_Exercise details:_ Go through the data below line by line. Give only the number of lines that contain "pairs".

_Collected data entries:_

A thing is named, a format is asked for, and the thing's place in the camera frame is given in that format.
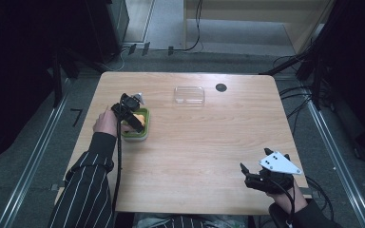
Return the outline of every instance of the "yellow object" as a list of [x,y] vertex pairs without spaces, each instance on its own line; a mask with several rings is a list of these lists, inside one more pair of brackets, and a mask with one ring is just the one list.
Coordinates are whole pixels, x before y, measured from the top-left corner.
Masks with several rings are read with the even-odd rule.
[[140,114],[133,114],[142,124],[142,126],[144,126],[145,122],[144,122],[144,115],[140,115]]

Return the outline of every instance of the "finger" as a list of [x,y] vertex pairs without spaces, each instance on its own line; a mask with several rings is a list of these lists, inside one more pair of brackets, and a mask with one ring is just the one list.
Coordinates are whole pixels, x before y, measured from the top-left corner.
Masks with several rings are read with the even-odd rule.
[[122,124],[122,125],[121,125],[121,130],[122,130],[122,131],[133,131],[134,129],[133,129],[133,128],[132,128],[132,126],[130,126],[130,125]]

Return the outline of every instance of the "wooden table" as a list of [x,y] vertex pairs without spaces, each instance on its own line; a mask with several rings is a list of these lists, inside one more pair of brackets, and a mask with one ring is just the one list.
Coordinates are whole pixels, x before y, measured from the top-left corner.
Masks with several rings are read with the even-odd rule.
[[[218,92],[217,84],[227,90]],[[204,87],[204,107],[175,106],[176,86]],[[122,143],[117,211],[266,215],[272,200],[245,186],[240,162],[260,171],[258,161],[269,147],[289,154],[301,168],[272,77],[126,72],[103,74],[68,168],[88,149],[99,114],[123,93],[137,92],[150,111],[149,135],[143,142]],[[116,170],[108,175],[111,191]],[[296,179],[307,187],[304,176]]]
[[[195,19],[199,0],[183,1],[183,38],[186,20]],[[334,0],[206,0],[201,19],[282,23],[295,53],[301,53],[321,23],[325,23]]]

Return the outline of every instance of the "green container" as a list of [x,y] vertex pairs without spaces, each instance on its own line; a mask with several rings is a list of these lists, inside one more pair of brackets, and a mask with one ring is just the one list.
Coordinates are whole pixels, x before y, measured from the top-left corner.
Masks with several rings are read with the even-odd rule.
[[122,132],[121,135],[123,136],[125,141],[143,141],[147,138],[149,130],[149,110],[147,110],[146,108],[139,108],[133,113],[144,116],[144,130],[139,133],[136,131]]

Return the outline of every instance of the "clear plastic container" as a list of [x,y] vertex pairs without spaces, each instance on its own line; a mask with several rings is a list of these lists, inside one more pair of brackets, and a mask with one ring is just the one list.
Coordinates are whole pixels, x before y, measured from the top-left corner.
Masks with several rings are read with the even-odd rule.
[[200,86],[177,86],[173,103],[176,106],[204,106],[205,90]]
==
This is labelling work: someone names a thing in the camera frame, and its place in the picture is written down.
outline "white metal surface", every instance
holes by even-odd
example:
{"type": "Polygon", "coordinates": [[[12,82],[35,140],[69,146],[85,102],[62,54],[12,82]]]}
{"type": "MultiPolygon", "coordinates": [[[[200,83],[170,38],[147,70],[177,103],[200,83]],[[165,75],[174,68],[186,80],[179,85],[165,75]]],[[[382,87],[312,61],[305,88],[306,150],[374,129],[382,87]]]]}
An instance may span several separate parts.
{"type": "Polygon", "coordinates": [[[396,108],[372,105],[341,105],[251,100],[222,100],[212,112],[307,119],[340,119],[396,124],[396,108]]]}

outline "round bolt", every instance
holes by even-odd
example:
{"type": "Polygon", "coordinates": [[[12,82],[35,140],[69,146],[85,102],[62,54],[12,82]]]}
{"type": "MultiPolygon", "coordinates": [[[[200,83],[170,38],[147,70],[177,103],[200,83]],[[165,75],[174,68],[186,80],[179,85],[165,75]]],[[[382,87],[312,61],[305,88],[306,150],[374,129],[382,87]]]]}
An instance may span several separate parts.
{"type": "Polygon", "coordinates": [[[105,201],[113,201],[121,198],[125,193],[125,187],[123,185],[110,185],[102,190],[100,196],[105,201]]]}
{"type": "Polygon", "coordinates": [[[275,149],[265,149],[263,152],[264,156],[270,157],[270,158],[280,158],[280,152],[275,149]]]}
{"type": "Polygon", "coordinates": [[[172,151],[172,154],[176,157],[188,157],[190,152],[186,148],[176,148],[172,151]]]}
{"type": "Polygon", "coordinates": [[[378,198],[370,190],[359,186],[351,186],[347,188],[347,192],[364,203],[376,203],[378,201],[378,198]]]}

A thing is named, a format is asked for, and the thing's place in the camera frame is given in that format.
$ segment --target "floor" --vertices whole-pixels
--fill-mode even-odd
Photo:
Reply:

_Solution:_ 5